In the heat of summer in 2014, Baghdad was spooked. A third of Iraq was under the control of the self-proclaimed Islamic State, or ISIS. The extremist group thrived in the chaos of the Syrian civil war, then surged over the border into Iraq and took over the cities of Mosul and Tikrit. People worried the capital might be next.
Six months on, that’s changed. On New Year’s Eve, for instance, the usual midnight curfew was lifted and people partied in the streets and uploaded videos of themselves letting off fireworks.
Baghdadis say that change is because they feel the pushback against ISIS has begun in earnest.
“We’re always optimistic, looking for the best,” says Alia al-Taiee, at a Baghdad book market. What’s encouraged her is a mass mobilization of volunteers to fight the extremists.

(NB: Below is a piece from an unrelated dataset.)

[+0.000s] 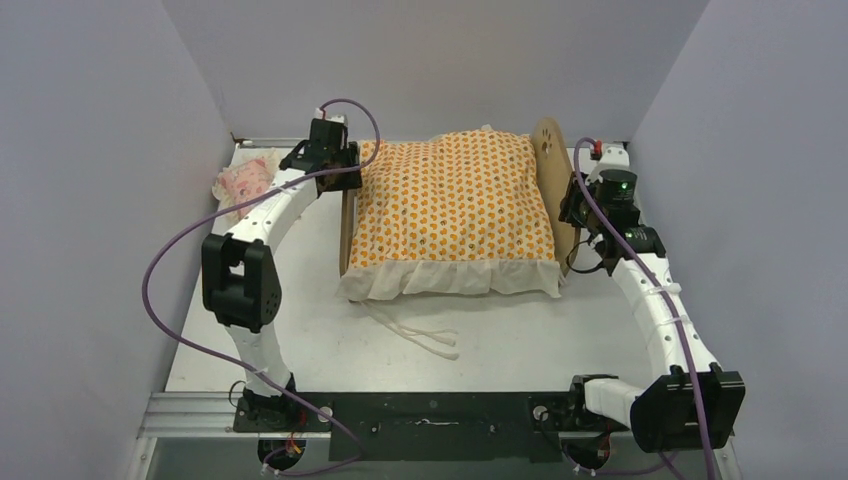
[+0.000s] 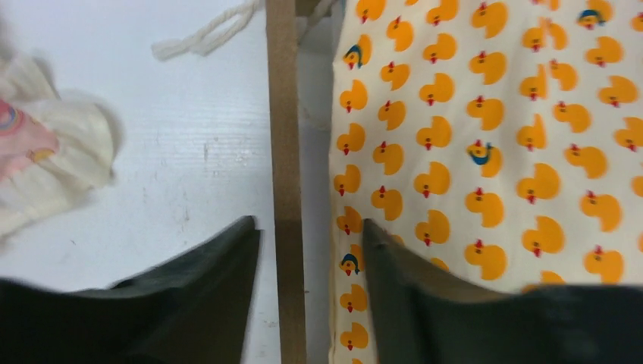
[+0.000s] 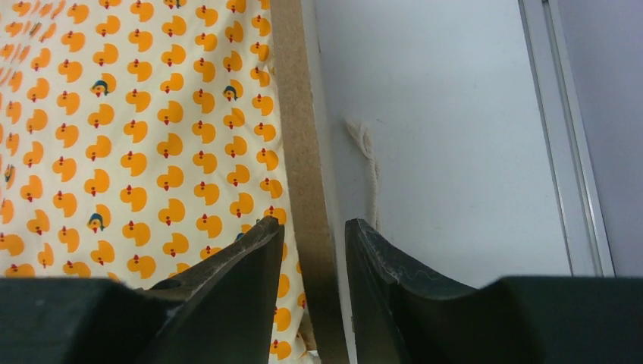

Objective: Set up the pet bed

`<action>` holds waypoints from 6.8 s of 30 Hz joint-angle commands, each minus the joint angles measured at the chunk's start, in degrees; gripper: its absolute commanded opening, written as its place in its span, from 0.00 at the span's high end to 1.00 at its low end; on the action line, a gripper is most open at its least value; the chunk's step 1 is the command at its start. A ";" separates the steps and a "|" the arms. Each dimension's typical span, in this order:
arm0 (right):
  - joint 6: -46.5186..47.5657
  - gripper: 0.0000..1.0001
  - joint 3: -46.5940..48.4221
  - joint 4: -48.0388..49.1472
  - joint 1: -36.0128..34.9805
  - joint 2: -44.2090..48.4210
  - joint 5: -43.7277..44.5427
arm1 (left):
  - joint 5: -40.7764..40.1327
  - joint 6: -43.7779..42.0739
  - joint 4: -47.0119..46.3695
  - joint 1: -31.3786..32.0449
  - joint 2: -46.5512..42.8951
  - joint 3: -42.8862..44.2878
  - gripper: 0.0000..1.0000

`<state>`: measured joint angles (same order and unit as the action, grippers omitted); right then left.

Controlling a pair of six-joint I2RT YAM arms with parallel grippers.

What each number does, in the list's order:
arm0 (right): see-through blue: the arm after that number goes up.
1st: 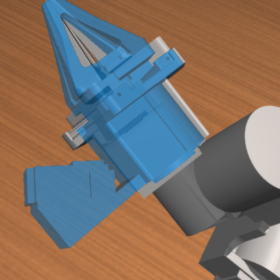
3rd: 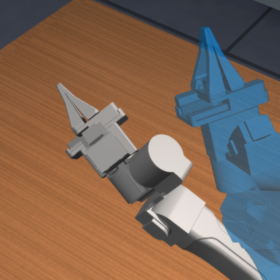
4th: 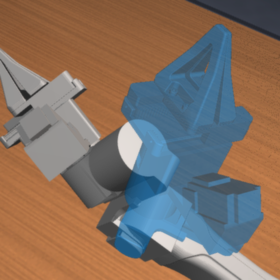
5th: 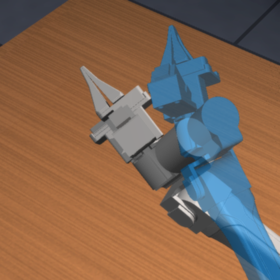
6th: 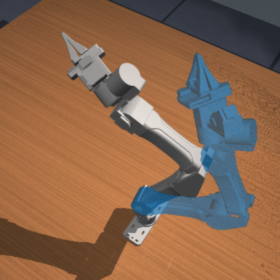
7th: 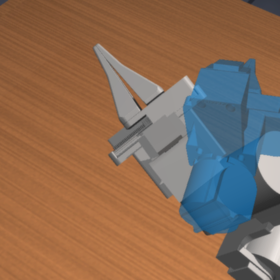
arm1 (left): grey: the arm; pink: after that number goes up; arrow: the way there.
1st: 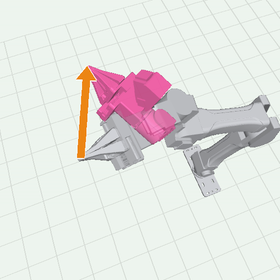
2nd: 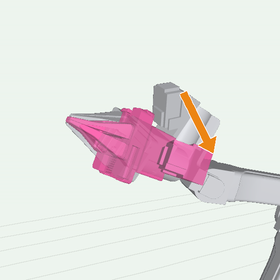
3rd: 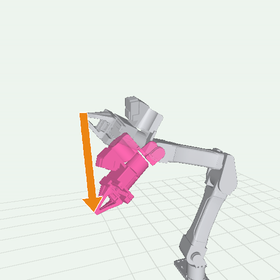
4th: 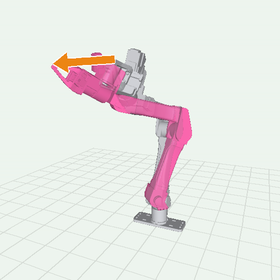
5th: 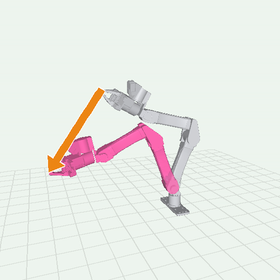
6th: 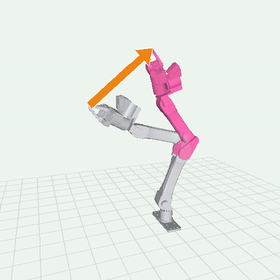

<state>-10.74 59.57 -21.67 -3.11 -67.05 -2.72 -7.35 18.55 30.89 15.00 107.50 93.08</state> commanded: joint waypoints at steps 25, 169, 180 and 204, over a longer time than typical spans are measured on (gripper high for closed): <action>16.02 0.43 4.47 12.86 -60.68 -17.77 -4.00 | -4.89 9.93 21.67 -4.71 -52.23 -32.78 0.04; 24.27 0.94 -8.04 46.95 -45.49 -20.63 -16.02 | 12.72 -34.63 -12.45 14.26 -46.63 -22.58 1.00; 23.41 0.94 -6.36 46.96 -45.53 -22.25 -16.78 | 7.95 -40.42 -16.57 14.26 -46.54 -26.27 1.00; 22.86 0.94 -4.11 46.15 -47.34 -24.45 -17.46 | -3.47 -9.15 -0.77 14.32 -44.11 -32.72 0.41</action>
<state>12.73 52.62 21.85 -49.52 -90.61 -18.92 -8.21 2.57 26.44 29.19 60.86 57.47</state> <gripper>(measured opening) 0.068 0.412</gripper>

ISIS is a Sunni Muslim group; most of those who volunteered to fight against them were Shiite. But Alia and her sister Khaha want people from every religion and ethnicity in Iraq to sign up: Sunnis, Christians and Yazidis.
And of course, the fight against ISIS hasn’t come just from Iraqis, or even just from their Iranian military allies. Over Iraq and Syria, since September, American warplanes have led a coalition’s efforts to cripple ISIS with bombings. Now, Americans are training Iraqi troops to fight ISIS and say they’ll do the same with the rebels they back in Syria.
Analyst Hisham al-Hashemi reckons the airstrikes have already had an impact.
“The coalition targeted some of the leadership at the organizational level,” Hashemi says. “This has been the most painful attack on ISIS.”
Hashemi says the group has lost three senior leaders and mid-level commanders. It’s more difficult for them to move around freely, and oil fields — key sources of funding — have taken a pounding. Plus, his sources tell him the number of foreigners volunteering to join them has slumped.
“There are 80 percent fewer Arab and foreign recruits,” he says. “ISIS lost all of this since the coalition announced the war.”
U.S. commanders say they’re debating hard with Iraqi counterparts about when to push ground troops into the ISIS-occupied areas — maybe the spring.
Maj. Gen. Dana Pittard thinks the northern Iraqi city of Mosul, the most populous ISIS-controlled city, should be taken back fast.
“We’re just getting indications of morale problems,” Pittard says. “And with the people that are in Mosul and seeing [ISIS], they say it’s not more than a thousand there now; certainly no more than 2,000.”
Pittard also says the extremists are losing local support because the people in Mosul are finding that ISIS does not govern very well. Analysts reckon the group’s cachet depends on its being able to govern. But Pittard says in Mosul, Iraqi Kurdish soldiers have cut off ISIS’ crucial supply lines so they can’t provide fuel and clean water.
“They are clearly on the defensive, except a couple [of] tactical ambushes and a couple of small tactical counterattacks,” he says, “but other than that, it’s not like what we saw in June at all.”
The extremists themselves constantly issue propaganda with ambitious plans for expansion and global attacks. As the international efforts to stop them get more organized, that’s looking more farfetched. However, Iraqi analyst Hashemi says that doesn’t mean they can’t cause harm.
“They have more than 20,000 fighters in Iraq directly engaged in warfare and more than 40,000 fighters in sleeper cells,” he says.
Under pressure, Hashemi thinks the group could go back underground, focusing on insurgent tactics like bombings. Meanwhile, in Syria, U.S.-led training of ground forces to fight ISIS is much slower, and complicated by the messy civil war there.
The group is likely to be weakened in 2015, but no one is betting on them being defeated entirely.